Ambivalent Nation: How Britain Imagined the American Civil War has a clever title that operates on two analytical levels throughout the book. Hugh Dubrulle’s close yet wide-ranging examination of British attitudes toward the American Civil War, as expressed in newspapers, magazines, published memoirs, travel accounts, and personal correspondence, reveals deep British ambivalence about the United States as an ambivalent nation in the throes of [End Page 186] an identity crisis. But focusing only on British attitudes toward the United States during the Civil War does not explain how these perspectives came into being or why they were expressed in particular common tropes. Employing theoretical insights from postcolonial studies, Dubrulle argues that Britons’ understanding of America was still firmly rooted in imperial frameworks of economic and cultural entanglements of ex-colonizer and colonized. He contends that Alexis de Tocqueville’s Democracy in America, first published and translated in 1835, was the touchstone for British attitudes toward America and set the stage for subsequent debates for generations. The book draws on authors as diverse as Fanny Kemble and Charles Dickens, as well as a number of prominent political figures and newspaper journalists. The diversity of the sources underscores the power of Dubrulle’s argument regarding persistent themes in the British imagination toward the United States in general and the Civil War in particular.

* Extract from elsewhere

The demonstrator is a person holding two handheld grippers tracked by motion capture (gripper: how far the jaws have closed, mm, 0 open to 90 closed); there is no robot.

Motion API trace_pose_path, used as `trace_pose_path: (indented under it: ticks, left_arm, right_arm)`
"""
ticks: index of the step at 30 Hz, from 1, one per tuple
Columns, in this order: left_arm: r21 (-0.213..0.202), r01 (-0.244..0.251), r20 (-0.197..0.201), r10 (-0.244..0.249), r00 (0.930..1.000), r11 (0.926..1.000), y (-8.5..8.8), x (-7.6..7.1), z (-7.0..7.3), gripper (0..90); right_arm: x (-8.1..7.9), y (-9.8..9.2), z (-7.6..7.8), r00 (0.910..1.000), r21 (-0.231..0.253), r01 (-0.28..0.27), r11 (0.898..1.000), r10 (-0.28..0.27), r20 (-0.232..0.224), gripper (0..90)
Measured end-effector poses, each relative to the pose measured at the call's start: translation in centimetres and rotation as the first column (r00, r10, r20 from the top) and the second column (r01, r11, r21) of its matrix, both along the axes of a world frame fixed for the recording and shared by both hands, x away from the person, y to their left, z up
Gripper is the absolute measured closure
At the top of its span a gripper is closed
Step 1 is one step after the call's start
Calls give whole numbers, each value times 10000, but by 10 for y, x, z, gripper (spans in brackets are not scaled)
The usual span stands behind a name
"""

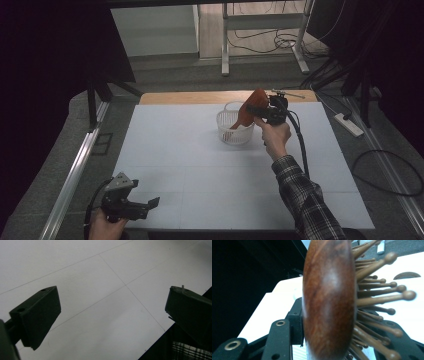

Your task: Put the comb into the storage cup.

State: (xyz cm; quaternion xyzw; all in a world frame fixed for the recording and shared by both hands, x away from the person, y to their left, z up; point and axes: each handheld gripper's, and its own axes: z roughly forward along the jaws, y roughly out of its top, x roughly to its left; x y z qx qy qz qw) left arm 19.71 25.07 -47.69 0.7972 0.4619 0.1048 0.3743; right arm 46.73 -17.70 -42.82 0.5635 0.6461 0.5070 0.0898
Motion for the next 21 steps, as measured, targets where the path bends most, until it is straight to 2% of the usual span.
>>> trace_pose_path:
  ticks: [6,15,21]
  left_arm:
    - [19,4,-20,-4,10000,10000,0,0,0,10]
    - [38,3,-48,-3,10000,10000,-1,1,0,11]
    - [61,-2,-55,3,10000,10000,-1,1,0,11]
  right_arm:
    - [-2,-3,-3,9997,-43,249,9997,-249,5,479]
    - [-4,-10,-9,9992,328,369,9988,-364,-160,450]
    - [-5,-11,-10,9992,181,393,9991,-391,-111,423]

Dubrulle demonstrates that Britons persisted in their self-perception as America’s mother country, using the metaphor of kinship. Paternal criticisms about America’s immaturity in the antebellum period were reinforced and amplified during the Civil War. The aftermath of the war finally brought a slow recognition of kindred adulthood and maturity. Consistent throughout the period was Britain’s ambivalent recognition of its American offspring’s potential to make its mark on the future of the world. Passionate parental criticism about the unique characters of Britons’ diverse colonial children or stepchildren was expressed in the stereotypes of Yankee, Westerner, and Southerner. Dubrulle is subtle in his handling of the varieties of characteristics ascribed to these regional stereotypes, which were employed by a wide range of authors publishing in a variety of media. Britons’ disagreements over moral judgments of Americans reflected divisions within their own rapidly changing society. The vast expansion of print media—from penny dailies to establishment newspapers and magazines—allowed for the proliferation of a multitude of public opinions all vying for a share of the increasingly literate mass market of readers.

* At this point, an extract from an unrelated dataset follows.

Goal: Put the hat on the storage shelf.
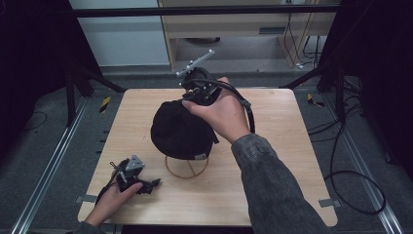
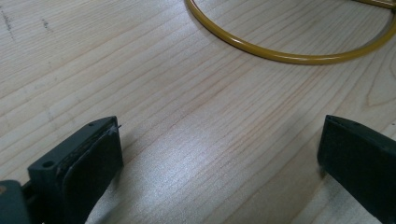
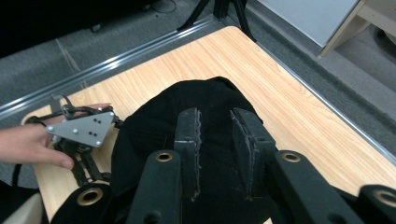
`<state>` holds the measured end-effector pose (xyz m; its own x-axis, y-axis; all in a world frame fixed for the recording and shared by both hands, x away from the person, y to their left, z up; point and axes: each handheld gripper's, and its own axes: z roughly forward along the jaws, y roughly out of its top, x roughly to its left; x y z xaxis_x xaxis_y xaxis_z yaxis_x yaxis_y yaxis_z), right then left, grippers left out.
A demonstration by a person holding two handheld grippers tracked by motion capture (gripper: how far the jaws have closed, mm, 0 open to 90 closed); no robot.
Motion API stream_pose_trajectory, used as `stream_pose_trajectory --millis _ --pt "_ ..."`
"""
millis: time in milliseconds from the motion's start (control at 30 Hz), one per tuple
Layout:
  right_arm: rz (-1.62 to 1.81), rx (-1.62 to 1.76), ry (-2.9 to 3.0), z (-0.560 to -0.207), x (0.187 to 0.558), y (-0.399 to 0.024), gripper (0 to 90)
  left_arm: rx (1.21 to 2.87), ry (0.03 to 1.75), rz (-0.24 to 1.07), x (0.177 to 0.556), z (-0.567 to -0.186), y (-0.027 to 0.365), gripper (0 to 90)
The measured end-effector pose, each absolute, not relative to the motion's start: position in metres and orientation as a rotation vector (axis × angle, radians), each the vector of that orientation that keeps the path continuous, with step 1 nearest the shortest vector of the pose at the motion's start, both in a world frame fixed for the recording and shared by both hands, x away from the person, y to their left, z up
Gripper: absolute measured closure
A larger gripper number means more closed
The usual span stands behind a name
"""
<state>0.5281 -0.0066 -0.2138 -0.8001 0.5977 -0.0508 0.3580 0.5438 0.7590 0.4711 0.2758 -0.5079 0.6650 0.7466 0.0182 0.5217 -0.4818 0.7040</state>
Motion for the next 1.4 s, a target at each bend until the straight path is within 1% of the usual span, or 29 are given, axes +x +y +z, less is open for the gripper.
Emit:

British commentators were not united by class in their opinions. Elite commentators demonstrated their ambivalence toward America and social change in Britain through these American regional cultural stereotypes. Yankeedom was defined as democratic bourgeois mediocrity, mendacity, and vulgarity that simultaneously produced a vitality for conquest and expansion. White southerners’ chivalry was approvingly perceived by some elite Britons as aristocratic refinement and totally rejected by others as a grotesque mask covering the brutality of slavery. Both these opinions reflected a critique of class at home. Westerners, described as barely civilized frontiersmen, were admired as noble savages or admonished as dangerous criminals living beyond the control of the state. Not surprisingly, Britons perceived the Civil War as a battle between the northern Yankee bourgeois democracy and southern slaveholding aristocratic oligarchy. But Dubrulle’s sources demonstrate that this representation of a civilizational struggle also provided the backdrop for reflection on changes in Britain and its empire.

The book is arranged both chronologically and thematically from the antebellum period to the conclusion of the Civil War. The chapters cover the [End Page 187] formation of British attitudes toward the war and focus on the issues of race, society and politics, military significance, and forms of nationalism. Dubrulle’s fascinating exploration of multiple British discourses regarding the American Civil War skews toward elite opinion and the articulation of official polities, despite the broad array of sources consulted. Ambivalent Nation also provides a fascinating...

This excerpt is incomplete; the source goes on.